Task description => Write out all of the data without omission, exactly as shown.

Recorded information =>
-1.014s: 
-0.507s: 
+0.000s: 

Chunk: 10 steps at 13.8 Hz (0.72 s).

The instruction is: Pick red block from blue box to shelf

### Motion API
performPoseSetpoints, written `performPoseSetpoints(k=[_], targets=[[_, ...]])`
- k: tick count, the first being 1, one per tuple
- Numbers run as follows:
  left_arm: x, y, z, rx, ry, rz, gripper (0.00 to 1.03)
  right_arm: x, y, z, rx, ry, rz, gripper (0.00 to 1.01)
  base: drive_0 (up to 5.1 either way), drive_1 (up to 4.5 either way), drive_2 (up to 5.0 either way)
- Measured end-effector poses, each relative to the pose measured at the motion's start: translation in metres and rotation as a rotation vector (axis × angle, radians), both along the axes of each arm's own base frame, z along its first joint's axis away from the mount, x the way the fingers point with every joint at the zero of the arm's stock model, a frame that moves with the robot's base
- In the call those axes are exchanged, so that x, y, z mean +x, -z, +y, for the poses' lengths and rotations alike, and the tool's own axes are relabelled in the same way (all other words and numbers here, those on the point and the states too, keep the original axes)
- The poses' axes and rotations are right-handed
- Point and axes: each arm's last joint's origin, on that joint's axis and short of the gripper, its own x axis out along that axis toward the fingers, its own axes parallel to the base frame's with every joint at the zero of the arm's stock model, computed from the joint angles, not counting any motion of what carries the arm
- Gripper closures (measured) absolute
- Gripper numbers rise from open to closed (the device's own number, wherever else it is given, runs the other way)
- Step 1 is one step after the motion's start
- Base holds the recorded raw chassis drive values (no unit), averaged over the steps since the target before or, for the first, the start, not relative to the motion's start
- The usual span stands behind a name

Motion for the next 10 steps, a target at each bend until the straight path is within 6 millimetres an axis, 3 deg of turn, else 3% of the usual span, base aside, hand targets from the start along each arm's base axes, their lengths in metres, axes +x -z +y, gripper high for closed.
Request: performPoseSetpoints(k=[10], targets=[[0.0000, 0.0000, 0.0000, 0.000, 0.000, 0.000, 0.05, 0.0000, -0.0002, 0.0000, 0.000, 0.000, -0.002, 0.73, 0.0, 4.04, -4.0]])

Solution below =>
-1.014s: 
-0.507s: 
+0.000s: 

Chunk: 10 steps at 13.8 Hz (0.72 s).

The instruction is: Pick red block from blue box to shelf

### Motion API
performPoseSetpoints, written `performPoseSetpoints(k=[_], targets=[[_, ...]])`
- k: tick count, the first being 1, one per tuple
- Numbers run as follows:
  left_arm: x, y, z, rx, ry, rz, gripper (0.00 to 1.03)
  right_arm: x, y, z, rx, ry, rz, gripper (0.00 to 1.01)
  base: drive_0 (up to 5.1 either way), drive_1 (up to 4.5 either way), drive_2 (up to 5.0 either way)
- Measured end-effector poses, each relative to the pose measured at the motion's start: translation in metres and rotation as a rotation vector (axis × angle, radians), both along the axes of each arm's own base frame, z along its first joint's axis away from the mount, x the way the fingers point with every joint at the zero of the arm's stock model, a frame that moves with the robot's base
- In the call those axes are exchanged, so that x, y, z mean +x, -z, +y, for the poses' lengths and rotations alike, and the tool's own axes are relabelled in the same way (all other words and numbers here, those on the point and the states too, keep the original axes)
- The poses' axes and rotations are right-handed
- Point and axes: each arm's last joint's origin, on that joint's axis and short of the gripper, its own x axis out along that axis toward the fingers, its own axes parallel to the base frame's with every joint at the zero of the arm's stock model, computed from the joint angles, not counting any motion of what carries the arm
- Gripper closures (measured) absolute
- Gripper numbers rise from open to closed (the device's own number, wherever else it is given, runs the other way)
- Step 1 is one step after the motion's start
- Base holds the recorded raw chassis drive values (no unit), averaged over the steps since the target before or, for the first, the start, not relative to the motion's start
- The usual span stands behind a name

Motion for the next 10 steps, a target at each bend until the straight path is within 6 millimetres an axis, 3 deg of turn, else 3% of the usual span, base aside, hand targets from the start along each arm's base axes, their lengths in metres, axes +x -z +y, gripper high for closed.
Request: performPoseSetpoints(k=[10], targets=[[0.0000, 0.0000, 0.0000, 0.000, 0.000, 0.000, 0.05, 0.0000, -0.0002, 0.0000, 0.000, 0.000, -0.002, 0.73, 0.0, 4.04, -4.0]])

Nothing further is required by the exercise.